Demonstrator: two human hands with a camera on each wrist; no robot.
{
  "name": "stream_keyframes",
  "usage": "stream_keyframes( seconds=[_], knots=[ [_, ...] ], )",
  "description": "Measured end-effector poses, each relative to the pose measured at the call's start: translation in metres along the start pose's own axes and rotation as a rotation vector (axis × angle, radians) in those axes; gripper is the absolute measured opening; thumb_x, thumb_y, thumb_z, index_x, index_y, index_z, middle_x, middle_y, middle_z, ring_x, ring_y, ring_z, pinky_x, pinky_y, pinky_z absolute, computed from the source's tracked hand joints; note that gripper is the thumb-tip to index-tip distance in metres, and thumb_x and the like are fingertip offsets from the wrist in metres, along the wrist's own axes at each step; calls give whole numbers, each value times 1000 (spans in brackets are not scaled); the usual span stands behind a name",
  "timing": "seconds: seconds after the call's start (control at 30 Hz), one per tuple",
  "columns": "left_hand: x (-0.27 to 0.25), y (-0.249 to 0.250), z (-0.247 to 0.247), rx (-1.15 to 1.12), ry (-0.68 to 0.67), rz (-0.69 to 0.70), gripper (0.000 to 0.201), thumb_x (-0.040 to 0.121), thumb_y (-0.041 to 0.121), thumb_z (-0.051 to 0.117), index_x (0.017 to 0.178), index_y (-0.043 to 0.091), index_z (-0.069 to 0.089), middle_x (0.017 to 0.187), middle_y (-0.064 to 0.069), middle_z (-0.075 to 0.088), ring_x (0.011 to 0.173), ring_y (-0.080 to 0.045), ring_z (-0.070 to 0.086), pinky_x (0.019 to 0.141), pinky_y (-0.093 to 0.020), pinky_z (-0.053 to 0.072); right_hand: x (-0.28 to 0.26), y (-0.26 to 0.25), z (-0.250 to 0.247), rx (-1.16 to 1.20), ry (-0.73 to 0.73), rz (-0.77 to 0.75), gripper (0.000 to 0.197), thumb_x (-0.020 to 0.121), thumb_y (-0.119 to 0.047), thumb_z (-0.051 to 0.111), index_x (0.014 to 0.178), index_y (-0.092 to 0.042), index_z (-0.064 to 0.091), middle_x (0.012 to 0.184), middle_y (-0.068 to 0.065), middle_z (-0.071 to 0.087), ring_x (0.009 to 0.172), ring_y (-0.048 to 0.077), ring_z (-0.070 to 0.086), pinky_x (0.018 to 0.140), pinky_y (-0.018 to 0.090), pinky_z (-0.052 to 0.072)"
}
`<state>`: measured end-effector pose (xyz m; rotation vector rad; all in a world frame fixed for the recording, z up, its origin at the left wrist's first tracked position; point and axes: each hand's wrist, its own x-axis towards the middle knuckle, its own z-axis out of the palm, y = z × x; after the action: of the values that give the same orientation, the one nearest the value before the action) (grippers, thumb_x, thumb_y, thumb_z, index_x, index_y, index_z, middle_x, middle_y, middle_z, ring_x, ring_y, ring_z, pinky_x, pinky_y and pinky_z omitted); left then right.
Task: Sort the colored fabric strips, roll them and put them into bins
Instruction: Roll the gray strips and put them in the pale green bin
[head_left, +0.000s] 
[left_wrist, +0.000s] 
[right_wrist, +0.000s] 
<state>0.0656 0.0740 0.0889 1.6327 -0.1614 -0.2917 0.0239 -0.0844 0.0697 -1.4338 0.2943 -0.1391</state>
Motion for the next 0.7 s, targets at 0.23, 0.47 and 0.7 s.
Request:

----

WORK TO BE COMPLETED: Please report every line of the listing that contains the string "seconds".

OUTPUT FOR THIS EXERCISE:
  "usage": "stream_keyframes( seconds=[_], knots=[ [_, ...] ], )",
  "timing": "seconds: seconds after the call's start (control at 30 Hz), one per tuple",

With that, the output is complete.